## Exercise directions
Reproduce each line from the first in the data through the line that contains "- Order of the" exactly; give nothing else.

## Dataset extract
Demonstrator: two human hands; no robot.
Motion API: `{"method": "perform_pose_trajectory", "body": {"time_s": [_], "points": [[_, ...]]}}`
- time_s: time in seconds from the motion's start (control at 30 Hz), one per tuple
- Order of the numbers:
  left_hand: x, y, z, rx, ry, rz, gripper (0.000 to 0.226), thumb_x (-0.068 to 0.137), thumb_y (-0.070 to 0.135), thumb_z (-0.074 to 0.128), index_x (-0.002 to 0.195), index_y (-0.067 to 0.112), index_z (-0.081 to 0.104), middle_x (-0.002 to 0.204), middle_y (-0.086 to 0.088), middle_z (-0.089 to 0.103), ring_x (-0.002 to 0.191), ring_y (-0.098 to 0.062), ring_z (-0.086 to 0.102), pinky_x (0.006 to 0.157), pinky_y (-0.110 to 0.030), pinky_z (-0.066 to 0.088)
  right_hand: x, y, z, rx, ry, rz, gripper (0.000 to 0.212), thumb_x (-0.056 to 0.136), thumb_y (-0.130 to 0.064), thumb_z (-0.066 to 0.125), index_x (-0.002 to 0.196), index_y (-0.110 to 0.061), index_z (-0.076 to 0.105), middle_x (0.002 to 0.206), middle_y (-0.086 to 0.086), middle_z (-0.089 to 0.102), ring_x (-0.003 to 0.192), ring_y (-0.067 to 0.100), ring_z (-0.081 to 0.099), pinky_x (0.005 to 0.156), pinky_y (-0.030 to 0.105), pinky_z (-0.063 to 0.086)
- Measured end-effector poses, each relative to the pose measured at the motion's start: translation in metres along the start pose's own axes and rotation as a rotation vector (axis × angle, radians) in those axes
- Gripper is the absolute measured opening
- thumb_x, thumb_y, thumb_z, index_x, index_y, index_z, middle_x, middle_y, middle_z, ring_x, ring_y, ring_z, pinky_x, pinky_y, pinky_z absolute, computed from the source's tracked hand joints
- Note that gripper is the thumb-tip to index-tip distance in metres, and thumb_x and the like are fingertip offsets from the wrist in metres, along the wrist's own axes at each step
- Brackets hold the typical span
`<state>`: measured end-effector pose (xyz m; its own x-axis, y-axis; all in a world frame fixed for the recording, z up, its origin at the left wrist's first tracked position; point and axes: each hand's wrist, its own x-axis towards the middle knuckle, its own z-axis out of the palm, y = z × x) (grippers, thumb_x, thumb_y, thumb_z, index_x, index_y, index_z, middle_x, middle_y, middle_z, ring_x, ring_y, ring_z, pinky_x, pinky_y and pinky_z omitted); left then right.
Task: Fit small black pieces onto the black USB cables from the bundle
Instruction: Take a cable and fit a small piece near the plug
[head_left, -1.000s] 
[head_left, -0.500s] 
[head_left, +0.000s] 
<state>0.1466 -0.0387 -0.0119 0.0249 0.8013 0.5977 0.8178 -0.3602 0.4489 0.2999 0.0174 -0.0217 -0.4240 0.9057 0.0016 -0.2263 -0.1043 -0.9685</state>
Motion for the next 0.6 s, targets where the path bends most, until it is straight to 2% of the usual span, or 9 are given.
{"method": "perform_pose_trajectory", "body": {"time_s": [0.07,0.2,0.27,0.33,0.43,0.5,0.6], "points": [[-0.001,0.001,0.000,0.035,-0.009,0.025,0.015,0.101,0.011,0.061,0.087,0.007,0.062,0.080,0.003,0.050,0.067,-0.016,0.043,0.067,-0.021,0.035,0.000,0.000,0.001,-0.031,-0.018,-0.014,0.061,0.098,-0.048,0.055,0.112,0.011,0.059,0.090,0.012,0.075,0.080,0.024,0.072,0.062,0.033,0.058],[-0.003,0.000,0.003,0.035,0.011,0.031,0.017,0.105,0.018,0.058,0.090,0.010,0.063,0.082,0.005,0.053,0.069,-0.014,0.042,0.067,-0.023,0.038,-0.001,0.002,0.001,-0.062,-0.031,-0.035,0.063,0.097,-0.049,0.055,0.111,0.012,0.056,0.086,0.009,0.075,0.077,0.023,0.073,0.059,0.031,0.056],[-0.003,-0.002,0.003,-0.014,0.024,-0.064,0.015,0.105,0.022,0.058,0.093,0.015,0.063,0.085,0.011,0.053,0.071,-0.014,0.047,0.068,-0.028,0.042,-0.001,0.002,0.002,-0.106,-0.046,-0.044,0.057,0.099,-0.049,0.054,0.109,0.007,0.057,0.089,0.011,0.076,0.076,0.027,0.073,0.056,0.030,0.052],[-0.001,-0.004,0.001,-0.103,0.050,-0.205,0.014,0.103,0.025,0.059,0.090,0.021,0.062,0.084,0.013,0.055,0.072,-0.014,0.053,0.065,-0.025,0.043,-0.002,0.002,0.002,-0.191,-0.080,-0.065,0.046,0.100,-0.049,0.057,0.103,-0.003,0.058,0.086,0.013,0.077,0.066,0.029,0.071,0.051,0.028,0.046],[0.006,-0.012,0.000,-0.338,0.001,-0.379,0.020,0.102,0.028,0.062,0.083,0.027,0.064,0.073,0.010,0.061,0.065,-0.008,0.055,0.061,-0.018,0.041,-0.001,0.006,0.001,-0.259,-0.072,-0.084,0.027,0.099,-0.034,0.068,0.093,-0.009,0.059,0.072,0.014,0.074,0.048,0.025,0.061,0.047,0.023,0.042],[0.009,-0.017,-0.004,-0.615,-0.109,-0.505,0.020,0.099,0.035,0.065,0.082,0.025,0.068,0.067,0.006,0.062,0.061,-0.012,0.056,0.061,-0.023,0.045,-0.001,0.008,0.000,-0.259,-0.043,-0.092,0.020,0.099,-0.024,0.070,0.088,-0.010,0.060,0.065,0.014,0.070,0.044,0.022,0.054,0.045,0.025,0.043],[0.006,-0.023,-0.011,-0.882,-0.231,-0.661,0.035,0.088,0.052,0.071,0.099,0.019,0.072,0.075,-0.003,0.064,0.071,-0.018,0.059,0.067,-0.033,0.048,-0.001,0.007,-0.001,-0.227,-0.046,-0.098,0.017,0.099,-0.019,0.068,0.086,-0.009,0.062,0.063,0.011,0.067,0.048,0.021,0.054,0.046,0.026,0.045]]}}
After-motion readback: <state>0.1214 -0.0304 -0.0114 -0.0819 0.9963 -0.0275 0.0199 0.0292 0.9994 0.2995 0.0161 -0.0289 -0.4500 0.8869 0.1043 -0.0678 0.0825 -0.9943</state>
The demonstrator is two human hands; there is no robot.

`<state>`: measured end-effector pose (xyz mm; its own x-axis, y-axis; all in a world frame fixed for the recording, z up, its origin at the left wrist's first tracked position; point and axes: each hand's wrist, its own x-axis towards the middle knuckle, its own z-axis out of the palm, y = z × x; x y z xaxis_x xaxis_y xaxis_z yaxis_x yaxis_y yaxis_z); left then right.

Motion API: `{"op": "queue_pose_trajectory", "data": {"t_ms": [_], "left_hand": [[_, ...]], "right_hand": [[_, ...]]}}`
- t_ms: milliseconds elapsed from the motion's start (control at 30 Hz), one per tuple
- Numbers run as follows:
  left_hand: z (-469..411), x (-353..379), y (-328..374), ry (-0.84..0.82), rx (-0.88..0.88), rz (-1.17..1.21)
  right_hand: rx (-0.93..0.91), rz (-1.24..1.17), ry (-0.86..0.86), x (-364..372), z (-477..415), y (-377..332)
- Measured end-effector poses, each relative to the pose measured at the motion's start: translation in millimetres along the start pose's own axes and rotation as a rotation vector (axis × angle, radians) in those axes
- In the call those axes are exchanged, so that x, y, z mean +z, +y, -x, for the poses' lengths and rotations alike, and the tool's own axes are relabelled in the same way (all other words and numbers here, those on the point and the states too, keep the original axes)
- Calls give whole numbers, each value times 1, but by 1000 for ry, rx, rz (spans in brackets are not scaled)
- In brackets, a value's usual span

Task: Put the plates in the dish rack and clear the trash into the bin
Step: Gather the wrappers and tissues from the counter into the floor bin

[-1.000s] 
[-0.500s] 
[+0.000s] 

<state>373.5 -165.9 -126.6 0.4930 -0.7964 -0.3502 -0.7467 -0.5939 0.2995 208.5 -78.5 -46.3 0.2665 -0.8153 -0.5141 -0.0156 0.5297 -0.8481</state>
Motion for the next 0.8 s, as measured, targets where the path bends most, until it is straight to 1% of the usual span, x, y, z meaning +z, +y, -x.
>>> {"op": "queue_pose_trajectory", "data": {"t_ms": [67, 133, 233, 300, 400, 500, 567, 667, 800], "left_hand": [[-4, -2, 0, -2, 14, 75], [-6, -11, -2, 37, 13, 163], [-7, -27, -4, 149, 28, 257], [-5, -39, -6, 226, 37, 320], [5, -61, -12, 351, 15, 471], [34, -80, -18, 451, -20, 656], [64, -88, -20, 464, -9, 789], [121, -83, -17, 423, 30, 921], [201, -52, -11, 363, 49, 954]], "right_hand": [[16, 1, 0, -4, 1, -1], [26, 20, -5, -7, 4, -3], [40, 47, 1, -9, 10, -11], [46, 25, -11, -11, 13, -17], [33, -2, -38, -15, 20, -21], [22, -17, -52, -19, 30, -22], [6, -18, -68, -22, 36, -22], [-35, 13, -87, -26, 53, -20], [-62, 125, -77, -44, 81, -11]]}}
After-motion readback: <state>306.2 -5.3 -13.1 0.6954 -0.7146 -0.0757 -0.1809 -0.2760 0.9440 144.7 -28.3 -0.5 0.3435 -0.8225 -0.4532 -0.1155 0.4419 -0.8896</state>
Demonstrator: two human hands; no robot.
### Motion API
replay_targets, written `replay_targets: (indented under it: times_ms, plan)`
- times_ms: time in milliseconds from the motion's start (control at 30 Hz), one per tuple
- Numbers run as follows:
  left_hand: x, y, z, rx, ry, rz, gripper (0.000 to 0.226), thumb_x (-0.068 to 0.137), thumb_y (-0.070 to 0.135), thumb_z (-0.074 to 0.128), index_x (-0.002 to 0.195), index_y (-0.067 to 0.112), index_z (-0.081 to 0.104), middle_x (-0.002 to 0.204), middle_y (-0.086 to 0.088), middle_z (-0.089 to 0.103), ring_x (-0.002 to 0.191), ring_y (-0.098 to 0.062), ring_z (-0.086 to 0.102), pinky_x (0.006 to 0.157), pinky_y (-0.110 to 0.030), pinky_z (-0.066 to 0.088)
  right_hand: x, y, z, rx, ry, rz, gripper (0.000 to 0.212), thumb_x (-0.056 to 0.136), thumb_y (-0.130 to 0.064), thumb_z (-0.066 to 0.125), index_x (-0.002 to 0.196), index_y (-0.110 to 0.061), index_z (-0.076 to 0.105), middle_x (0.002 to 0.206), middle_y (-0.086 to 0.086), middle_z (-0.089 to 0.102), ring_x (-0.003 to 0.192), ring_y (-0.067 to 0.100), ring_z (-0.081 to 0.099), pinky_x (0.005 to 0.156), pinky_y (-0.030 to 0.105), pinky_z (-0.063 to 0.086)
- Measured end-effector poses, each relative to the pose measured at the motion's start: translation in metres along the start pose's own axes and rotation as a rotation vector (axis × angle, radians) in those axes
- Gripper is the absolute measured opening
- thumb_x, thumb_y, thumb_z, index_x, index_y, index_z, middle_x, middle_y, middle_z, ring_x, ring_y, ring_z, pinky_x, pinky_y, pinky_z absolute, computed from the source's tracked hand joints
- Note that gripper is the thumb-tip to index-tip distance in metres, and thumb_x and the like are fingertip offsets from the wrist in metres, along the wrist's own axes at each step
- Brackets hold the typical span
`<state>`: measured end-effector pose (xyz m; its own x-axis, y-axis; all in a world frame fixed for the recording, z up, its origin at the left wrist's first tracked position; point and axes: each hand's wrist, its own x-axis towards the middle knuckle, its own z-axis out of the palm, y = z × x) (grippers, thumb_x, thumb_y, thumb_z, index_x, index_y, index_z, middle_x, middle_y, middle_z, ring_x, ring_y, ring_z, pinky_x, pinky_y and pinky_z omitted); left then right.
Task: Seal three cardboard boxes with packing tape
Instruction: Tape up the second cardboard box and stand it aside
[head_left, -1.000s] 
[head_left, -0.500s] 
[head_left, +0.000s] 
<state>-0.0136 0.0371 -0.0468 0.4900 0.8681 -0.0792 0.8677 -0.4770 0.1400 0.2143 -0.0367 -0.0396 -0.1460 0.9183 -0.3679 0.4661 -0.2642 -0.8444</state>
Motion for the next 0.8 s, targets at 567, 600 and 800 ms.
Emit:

## Response to this task
Demonstrator: two human hands; no robot.
Motion API: `{"method": "perform_pose_trajectory", "body": {"time_s": [_], "points": [[_, ...]]}}`
- time_s: time in seconds from the motion's start (control at 30 Hz), one per tuple
- Order of the numbers:

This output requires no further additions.